Closed lchaubert closed 8 years ago
My thoughts so far is to use the rest api to query results with an absolute time range (use whatever scripting language you will use to auto generated the search time stamps) and see if the results are empty, as they would be when searching via web interface. If they are empty, have a condition to execute an index range rebuild.
Ideally the big would be fixed instead. There are quite a few issues opened on it and some supposed fixes but nothing seems to correct this so far.
Took a stab at a proof of concept that I just tested with positive results. Sorry it is crude!
#!/bin/bash
graylogServerHttp="http"
graylogServerHostName="graylog.fullqualified.name"
graylogServerPort="12900"
triggerAlert=0
indexrangeresult=`curl --user username:password "$graylogServerHttp"://"$graylogServerHostName":"$graylogServerPort"/search/universal/keyword?query=*\&keyword=last%201%20hour\&limit=100 | grep -oP "\"total_results\":\d+" | grep -oP "[0-9]+"`
if [ $? -eq 1 ]; then
echo "graylog-server not running"
else
#echo "Elasticsearch is running."
if [ $indexrangeresult == "0" ]; then
echo "range empty, recalc"
triggerAlert=1
else
echo "range ok"
fi
fi
if [ $triggerAlert -eq 1 ]; then
echo "Running curl to recalculate ranges"
curl -X POST --user username:password "$graylogServerHttp"://"$graylogServerHostName":"$graylogServerPort"/system/indices/ranges/rebuild
fi
The index ranges (which are really just the min and max timestamps of messages in this index) usually don't change once they've been calculated when an index is rotated.
Either you're modifying those indices externally (which you really shouldn't do) or this is another bug that we couldn't reproduce until now. In the latter case, recalculating the index ranges simply increases load on your Elasticsearch cluster and doesn't help finding or fixing the root cause for the problem you have.
I'll positive myself or others who have reported the same issue are not externally modifying those ranges. It seems to be most prevalent when a new index is created, such as when the max number of messages for that index is reached. Is there anything in the server log that could be helpful or is there a more verbose level of logging that I could enable?
@drewmmiranda Thank you very much for your answer and for your script, it's gonning to help us a lot. It is indeed probably the only way to do it for now. @joschi as for drewmmiranda we didn't play at all with the indexes.

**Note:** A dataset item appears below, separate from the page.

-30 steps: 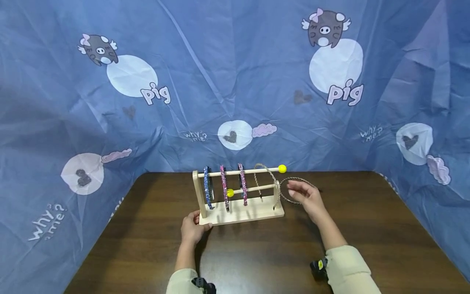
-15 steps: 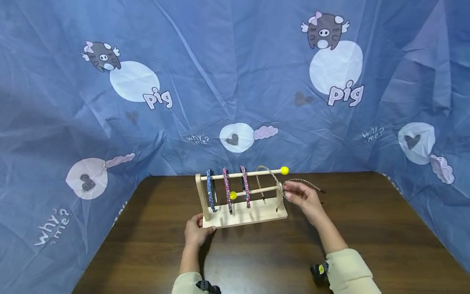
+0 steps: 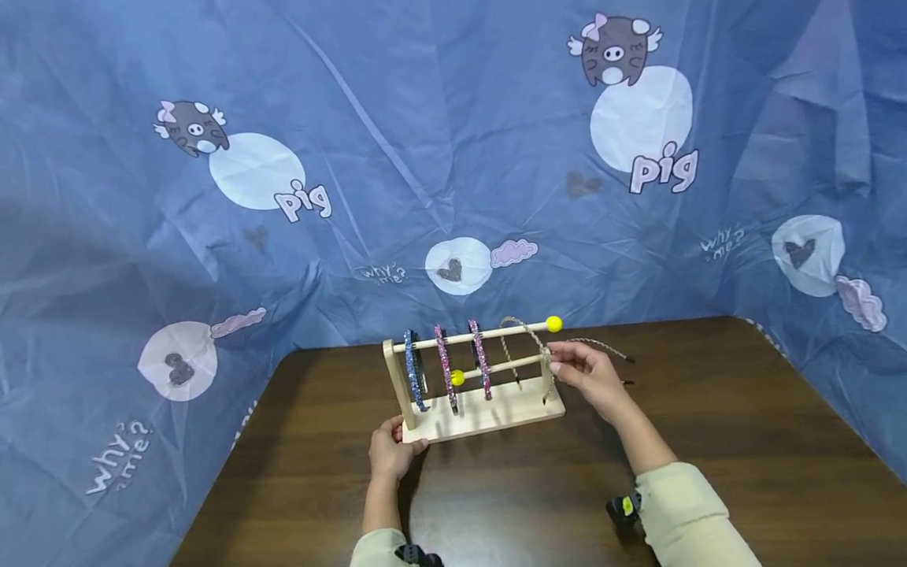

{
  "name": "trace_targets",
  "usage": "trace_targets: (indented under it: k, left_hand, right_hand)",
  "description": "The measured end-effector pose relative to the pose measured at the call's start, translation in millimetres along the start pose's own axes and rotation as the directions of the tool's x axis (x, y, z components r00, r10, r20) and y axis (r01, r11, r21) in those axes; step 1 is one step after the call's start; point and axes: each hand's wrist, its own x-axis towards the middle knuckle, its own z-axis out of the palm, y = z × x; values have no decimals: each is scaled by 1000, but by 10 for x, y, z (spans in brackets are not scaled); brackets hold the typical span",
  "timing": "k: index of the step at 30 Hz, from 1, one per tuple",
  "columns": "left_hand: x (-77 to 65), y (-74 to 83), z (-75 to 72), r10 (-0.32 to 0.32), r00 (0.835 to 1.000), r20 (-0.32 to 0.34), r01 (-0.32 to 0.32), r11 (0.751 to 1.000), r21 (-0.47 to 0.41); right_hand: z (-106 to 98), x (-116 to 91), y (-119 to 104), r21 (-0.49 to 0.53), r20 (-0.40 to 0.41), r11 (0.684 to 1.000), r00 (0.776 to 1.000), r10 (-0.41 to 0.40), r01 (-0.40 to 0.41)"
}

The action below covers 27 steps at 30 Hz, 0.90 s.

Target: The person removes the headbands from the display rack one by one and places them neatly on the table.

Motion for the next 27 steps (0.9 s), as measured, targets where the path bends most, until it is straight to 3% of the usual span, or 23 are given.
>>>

@joschi I've been keeping an eye on how often this script fires and manually recalculates the index ranges. There does seem to be a pattern. About every 6 hours it detects the range is out of sync.
Time | Action |
---|---|
2015-11-29 11:37:11.995 -06:00 | Retention Strategy Run |
2015-11-29 11:50:02.322 -06:00 | Re-calculating index ranges. (unsure if this is from retention strategy or not |
2015-11-29 18:00:01.801 -06:00 | Re-calculating index ranges. (Script ran) |
2015-11-30 00:10:01.418 -06:00 | Re-calculating index ranges. (Script ran) |
2015-11-30 06:20:01.690 -06:00 | Re-calculating index ranges. (Script ran) |
Any ideas? It is probably a coincidence that my timezone offset is also 6 hours.

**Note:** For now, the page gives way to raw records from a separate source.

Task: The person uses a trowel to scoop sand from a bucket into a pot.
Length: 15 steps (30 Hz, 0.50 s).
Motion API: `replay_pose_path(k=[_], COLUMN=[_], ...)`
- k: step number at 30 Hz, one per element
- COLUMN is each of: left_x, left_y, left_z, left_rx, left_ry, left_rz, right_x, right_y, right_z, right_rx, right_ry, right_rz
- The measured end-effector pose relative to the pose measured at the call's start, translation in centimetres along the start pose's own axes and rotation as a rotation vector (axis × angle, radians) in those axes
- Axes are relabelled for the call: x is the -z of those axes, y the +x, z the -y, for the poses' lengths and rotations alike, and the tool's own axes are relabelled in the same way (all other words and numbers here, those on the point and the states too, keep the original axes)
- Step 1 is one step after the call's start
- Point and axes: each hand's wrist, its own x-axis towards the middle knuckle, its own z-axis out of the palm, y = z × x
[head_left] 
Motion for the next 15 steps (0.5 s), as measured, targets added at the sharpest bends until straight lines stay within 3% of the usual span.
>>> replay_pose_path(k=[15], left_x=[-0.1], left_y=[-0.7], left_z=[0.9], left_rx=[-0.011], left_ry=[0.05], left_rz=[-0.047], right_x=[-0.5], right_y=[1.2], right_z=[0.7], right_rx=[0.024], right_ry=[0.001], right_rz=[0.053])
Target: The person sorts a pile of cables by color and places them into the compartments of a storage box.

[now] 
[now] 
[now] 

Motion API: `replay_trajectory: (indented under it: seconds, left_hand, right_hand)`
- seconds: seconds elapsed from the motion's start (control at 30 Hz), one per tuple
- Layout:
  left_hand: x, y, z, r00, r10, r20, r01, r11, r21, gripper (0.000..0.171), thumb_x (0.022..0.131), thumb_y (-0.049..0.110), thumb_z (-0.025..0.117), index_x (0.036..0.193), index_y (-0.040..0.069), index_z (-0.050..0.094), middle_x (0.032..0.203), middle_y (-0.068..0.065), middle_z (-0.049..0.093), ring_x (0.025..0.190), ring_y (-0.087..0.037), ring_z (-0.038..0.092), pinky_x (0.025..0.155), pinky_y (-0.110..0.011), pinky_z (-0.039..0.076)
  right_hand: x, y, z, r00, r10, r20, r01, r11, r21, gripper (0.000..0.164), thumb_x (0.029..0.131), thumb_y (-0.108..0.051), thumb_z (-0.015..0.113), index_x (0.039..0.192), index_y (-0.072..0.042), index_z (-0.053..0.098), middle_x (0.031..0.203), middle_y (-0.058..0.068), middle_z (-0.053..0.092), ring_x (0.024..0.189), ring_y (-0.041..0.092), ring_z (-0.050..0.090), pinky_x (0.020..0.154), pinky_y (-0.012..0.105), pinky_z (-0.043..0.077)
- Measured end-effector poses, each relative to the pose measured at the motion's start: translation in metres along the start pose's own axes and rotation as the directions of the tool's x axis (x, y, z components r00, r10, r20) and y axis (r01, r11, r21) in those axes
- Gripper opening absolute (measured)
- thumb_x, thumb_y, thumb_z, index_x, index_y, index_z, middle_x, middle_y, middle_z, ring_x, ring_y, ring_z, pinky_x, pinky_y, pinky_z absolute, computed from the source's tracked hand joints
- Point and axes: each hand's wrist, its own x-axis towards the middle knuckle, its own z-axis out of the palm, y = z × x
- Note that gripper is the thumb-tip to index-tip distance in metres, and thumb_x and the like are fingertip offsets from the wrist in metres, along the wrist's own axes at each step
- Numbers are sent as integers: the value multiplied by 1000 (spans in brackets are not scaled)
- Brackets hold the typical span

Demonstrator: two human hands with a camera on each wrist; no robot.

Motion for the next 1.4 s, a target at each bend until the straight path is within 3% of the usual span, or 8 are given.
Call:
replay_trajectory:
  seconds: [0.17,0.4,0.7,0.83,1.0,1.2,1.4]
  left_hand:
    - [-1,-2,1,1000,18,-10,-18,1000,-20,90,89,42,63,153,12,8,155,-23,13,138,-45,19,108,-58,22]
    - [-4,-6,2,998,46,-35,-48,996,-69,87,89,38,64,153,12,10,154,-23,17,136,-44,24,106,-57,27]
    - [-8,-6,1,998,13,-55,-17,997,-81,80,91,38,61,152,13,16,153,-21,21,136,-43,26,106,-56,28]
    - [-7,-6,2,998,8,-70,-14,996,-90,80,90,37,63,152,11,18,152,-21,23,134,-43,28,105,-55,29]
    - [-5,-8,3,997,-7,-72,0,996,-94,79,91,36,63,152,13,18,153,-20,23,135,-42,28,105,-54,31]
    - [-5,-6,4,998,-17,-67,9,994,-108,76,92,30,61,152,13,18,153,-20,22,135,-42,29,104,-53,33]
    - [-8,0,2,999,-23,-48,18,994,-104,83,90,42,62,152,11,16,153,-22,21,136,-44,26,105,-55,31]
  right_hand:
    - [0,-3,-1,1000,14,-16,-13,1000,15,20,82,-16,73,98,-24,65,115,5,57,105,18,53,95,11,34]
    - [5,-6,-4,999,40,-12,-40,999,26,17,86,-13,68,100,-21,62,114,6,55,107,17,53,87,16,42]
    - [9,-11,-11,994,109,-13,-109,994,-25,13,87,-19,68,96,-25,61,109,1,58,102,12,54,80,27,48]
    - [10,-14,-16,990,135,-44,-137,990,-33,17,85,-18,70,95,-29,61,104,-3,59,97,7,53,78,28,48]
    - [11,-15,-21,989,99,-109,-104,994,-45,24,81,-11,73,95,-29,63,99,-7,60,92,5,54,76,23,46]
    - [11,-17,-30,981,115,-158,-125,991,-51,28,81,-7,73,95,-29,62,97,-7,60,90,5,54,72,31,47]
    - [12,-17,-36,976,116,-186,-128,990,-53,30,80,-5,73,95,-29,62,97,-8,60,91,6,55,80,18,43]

@drewmmiranda How often are your indices rotated (i. e. which index_retention_strategy
and index_rotation_strategy
has been configured)? How long do the index range calculations take (you'll find that information in your logs and in the web interface on the System -> Indices page)?
@joschi
I also notice inconsistent ranges between indexes where an index contains messages from a larger time frame that it actuallyshould (e.g. index 114 from a month ago [30days?] to 4 days ago)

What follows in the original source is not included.